Oui, Prince, et elle me paraît concluante. La moitié de mon département est ici ; et, vous avez pu l'entendre comme moi, il n'a qu'un cri, il demande l'Empire. Le lui donnerez-vous ?

C'est une détermination bien délicate à prendre. Vous connaissez mes sentiments ; je ne désire pas un pouvoir plus grand pour moi : je ne l'accepterai que si le pays le croit nécessaire pour lui-même. Sans doute, sa volonté s'est clairement, exprimée pendant mon voyage ; j'ai entendu à Lyon, à Grenoble, à Marseille, partout, ce que j'entends ici ; on veut l'Empire ; mais, c'est égal ; la situation est délicate ; et le parti à prendre mérite réflexion.

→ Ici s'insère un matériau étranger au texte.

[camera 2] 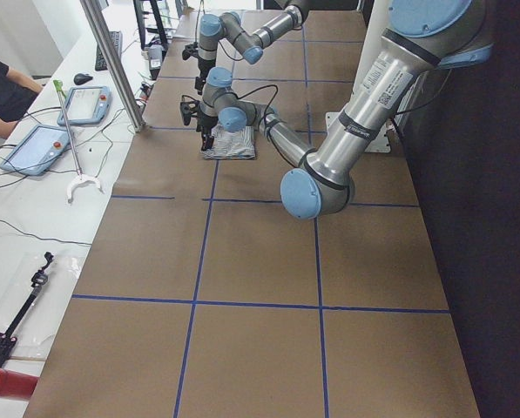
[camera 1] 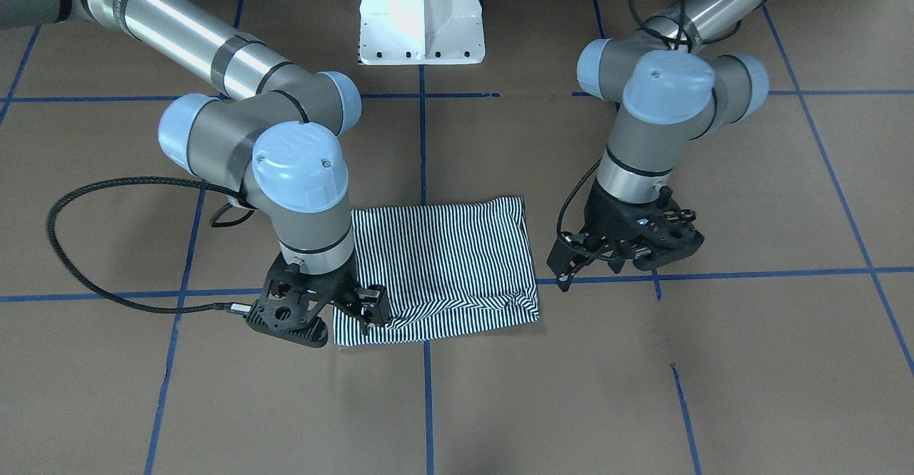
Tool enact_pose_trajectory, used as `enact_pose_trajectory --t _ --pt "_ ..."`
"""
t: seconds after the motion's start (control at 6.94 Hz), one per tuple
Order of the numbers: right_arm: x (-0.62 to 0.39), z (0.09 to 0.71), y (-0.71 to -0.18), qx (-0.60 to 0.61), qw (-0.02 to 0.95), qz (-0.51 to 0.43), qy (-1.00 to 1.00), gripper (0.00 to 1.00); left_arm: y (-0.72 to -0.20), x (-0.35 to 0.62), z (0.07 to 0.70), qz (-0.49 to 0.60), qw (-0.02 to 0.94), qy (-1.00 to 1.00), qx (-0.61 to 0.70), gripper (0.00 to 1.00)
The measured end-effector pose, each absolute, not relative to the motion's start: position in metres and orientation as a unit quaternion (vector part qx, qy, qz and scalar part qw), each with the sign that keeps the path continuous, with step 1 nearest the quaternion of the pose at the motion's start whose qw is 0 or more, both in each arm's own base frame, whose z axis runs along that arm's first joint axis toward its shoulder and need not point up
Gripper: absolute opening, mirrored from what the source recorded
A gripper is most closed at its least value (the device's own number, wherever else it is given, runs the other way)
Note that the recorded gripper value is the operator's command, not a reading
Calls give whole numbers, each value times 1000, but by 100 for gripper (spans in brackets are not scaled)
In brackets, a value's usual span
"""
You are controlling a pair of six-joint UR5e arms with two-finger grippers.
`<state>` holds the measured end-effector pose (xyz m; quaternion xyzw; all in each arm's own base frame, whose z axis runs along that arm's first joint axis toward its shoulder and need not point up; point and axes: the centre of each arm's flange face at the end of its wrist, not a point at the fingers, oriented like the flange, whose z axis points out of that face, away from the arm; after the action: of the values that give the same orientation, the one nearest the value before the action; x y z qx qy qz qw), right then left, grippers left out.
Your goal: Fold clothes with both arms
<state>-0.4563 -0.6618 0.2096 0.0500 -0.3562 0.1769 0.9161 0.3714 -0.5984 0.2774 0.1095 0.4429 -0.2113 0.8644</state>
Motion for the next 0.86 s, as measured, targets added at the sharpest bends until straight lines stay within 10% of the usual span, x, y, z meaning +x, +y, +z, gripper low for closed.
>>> enact_pose_trajectory --t 0.86 --pt "-26 498 -636 48 941 -71 -326 100 -593 41 449 32 924 318 210 100"
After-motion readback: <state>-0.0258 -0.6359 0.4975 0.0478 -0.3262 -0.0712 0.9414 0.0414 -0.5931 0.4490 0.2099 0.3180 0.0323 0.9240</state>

Le Prince ne disait pas toujours à ses plus dévoués serviteurs tout ce qu'il pensait ; mais il leur permettait de lui dire tout ce qu'ils pensaient eux-mêmes. Son interlocuteur le connaissait bien ; il n'hésita donc pas à reprendre l'ordre de ses idées.

Prince, ajouta-t-il, il n'y a plus à hésiter ; la pensée du peuple vous est aujourd'hui bien connue ; il vous l'a dite lui-même ; il veut l'Empire ; il le veut, à la fois, pour lui et pour vous. Il ne veut pas avoir à revenir périodiquement sur des élections successives ; il lui a fallu trois ans de patience pour obtenir ce qu'il désirait ; il veut le garder. Votre refus de prendre la couronne ne se concevrait pas. On chercherait la cause de ce refus, et l'on n'en trouverait qu'une : on dirait que vous avez peur ! Oui, on dirait que vous avez peur de l'Europe. Cela n'est pas, cela ne saurait être ; mais on le croirait, faute d'une autre explication. Une pareille idée vous affaiblirait clans l'esprit des populations, qui vous ont choisi à cause de votre nom, qui signifie courage !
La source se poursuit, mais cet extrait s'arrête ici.